- [ACTION ITEM] The lines below, all of them, should be returned exactly as they appear.

BEGIN PROVIDED RECORDS

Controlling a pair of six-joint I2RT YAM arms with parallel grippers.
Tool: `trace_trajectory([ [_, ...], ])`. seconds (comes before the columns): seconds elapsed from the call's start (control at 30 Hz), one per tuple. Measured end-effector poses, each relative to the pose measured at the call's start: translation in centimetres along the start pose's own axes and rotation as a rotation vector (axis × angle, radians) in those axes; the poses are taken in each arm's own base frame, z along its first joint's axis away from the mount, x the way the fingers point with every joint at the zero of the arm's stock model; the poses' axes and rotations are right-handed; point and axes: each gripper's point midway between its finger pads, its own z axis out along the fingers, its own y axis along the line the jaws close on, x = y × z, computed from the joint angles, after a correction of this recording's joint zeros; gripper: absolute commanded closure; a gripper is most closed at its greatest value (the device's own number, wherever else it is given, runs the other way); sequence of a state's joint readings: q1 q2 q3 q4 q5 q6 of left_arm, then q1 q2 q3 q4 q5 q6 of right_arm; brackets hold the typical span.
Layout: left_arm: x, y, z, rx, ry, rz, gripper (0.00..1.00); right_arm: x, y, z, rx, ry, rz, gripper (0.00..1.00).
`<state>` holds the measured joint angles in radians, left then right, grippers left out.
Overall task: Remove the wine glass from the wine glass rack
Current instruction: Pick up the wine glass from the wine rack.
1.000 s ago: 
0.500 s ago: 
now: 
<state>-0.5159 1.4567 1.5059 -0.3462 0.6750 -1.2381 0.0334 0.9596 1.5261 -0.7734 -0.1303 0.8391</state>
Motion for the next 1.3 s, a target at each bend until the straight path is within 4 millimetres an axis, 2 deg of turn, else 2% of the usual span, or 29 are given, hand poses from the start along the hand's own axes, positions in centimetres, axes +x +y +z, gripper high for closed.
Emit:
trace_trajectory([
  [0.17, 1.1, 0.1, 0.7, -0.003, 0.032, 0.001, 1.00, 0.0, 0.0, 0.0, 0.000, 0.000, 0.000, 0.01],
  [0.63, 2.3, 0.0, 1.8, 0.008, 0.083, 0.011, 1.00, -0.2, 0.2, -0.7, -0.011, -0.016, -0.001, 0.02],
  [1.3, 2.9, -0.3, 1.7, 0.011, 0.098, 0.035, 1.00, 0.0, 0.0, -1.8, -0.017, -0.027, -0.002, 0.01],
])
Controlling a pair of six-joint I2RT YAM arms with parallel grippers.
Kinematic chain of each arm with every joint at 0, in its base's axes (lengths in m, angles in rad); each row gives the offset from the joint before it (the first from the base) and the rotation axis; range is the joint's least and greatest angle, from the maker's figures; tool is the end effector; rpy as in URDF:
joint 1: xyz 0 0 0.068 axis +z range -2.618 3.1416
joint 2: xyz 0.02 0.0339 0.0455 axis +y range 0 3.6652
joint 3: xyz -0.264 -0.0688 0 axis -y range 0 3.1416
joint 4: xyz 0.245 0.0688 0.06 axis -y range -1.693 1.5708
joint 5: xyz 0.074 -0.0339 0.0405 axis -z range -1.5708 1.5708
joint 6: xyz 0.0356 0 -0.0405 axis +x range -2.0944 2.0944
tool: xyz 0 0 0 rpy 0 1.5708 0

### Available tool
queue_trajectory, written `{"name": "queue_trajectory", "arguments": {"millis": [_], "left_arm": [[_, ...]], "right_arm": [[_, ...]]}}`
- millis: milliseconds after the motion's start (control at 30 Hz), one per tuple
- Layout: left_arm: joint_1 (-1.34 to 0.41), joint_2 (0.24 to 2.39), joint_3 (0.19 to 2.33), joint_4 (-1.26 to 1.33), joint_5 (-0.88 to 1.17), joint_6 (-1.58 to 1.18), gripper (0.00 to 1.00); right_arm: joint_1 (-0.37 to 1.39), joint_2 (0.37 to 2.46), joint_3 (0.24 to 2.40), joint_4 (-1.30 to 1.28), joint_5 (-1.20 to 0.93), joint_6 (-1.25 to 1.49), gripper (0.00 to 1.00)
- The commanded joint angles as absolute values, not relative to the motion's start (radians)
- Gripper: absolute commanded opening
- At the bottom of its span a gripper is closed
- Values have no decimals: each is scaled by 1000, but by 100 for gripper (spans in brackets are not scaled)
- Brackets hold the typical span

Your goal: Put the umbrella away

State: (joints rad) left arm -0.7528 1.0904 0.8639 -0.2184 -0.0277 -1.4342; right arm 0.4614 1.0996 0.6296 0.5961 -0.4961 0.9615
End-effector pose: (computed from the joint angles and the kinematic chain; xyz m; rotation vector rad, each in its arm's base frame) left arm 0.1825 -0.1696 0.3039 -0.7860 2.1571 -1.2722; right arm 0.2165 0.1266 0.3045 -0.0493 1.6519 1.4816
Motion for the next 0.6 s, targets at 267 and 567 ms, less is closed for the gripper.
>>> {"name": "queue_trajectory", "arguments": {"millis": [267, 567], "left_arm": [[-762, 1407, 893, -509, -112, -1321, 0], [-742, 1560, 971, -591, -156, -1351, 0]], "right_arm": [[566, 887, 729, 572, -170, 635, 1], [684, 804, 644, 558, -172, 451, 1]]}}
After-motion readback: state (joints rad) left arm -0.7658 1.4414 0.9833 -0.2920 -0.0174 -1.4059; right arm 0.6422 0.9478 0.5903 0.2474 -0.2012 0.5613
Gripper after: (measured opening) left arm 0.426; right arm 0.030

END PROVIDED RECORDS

- [ANSWER SECTION]
Controlling a pair of six-joint I2RT YAM arms with parallel grippers.
Tool: `trace_trajectory([ [_, ...], ])`. seconds (comes before the columns): seconds elapsed from the call's start (control at 30 Hz), one per tuple. Measured end-effector poses, each relative to the pose measured at the call's start: translation in centimetres along the start pose's own axes and rotation as a rotation vector (axis × angle, radians) in those axes; the poses are taken in each arm's own base frame, z along its first joint's axis away from the mount, x the way the fingers point with every joint at the zero of the arm's stock model; the poses' axes and rotations are right-handed; point and axes: each gripper's point midway between its finger pads, its own z axis out along the fingers, its own y axis along the line the jaws close on, x = y × z, computed from the joint angles, after a correction of this recording's joint zeros; gripper: absolute commanded closure; a gripper is most closed at its greatest value (the device's own number, wherever else it is given, runs the other way); sequence of a state's joint readings: q1 q2 q3 q4 q5 q6 of left_arm, then q1 q2 q3 q4 q5 q6 of right_arm; brackets hold the typical span.
Layout: left_arm: x, y, z, rx, ry, rz, gripper (0.00..1.00); right_arm: x, y, z, rx, ry, rz, gripper (0.00..1.00).
`<state>` holds the measured joint angles in radians, left then right, grippers left out.
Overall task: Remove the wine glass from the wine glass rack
Current instruction: Pick up the wine glass from the wine rack.
1.000 s ago: 
0.500 s ago: 
now: 
<state>-0.5159 1.4567 1.5059 -0.3462 0.6750 -1.2381 0.0334 0.9596 1.5261 -0.7734 -0.1303 0.8391</state>
Motion for the next 1.3 s, a target at each bend until the straight path is within 4 millimetres an axis, 2 deg of turn, else 2% of the usual span, or 29 are given, hand poses from the start along the hand's own axes, positions in centimetres, axes +x +y +z, gripper high for closed.
Emit:
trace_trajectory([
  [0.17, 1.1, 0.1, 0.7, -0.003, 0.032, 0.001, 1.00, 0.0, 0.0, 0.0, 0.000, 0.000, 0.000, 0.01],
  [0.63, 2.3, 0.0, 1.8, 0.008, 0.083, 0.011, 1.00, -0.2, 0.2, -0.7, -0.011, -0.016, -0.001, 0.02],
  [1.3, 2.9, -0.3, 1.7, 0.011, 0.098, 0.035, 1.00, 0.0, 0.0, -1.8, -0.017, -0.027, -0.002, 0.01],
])
Controlling a pair of six-joint I2RT YAM arms with parallel grippers.
Kinematic chain of each arm with every joint at 0, in its base's axes (lengths in m, angles in rad); each row gives the offset from the joint before it (the first from the base) and the rotation axis; range is the joint's least and greatest angle, from the maker's figures; tool is the end effector; rpy as in URDF:
joint 1: xyz 0 0 0.068 axis +z range -2.618 3.1416
joint 2: xyz 0.02 0.0339 0.0455 axis +y range 0 3.6652
joint 3: xyz -0.264 -0.0688 0 axis -y range 0 3.1416
joint 4: xyz 0.245 0.0688 0.06 axis -y range -1.693 1.5708
joint 5: xyz 0.074 -0.0339 0.0405 axis -z range -1.5708 1.5708
joint 6: xyz 0.0356 0 -0.0405 axis +x range -2.0944 2.0944
tool: xyz 0 0 0 rpy 0 1.5708 0

### Available tool
queue_trajectory, written `{"name": "queue_trajectory", "arguments": {"millis": [_], "left_arm": [[_, ...]], "right_arm": [[_, ...]]}}`
- millis: milliseconds after the motion's start (control at 30 Hz), one per tuple
- Layout: left_arm: joint_1 (-1.34 to 0.41), joint_2 (0.24 to 2.39), joint_3 (0.19 to 2.33), joint_4 (-1.26 to 1.33), joint_5 (-0.88 to 1.17), joint_6 (-1.58 to 1.18), gripper (0.00 to 1.00); right_arm: joint_1 (-0.37 to 1.39), joint_2 (0.37 to 2.46), joint_3 (0.24 to 2.40), joint_4 (-1.30 to 1.28), joint_5 (-1.20 to 0.93), joint_6 (-1.25 to 1.49), gripper (0.00 to 1.00)
- The commanded joint angles as absolute values, not relative to the motion's start (radians)
- Gripper: absolute commanded opening
- At the bottom of its span a gripper is closed
- Values have no decimals: each is scaled by 1000, but by 100 for gripper (spans in brackets are not scaled)
- Brackets hold the typical span

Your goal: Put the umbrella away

State: (joints rad) left arm -0.7528 1.0904 0.8639 -0.2184 -0.0277 -1.4342; right arm 0.4614 1.0996 0.6296 0.5961 -0.4961 0.9615
End-effector pose: (computed from the joint angles and the kinematic chain; xyz m; rotation vector rad, each in its arm's base frame) left arm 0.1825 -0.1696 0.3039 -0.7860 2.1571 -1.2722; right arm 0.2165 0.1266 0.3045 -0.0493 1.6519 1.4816
Motion for the next 0.6 s, targets at 267 and 567 ms, less is closed for the gripper.
>>> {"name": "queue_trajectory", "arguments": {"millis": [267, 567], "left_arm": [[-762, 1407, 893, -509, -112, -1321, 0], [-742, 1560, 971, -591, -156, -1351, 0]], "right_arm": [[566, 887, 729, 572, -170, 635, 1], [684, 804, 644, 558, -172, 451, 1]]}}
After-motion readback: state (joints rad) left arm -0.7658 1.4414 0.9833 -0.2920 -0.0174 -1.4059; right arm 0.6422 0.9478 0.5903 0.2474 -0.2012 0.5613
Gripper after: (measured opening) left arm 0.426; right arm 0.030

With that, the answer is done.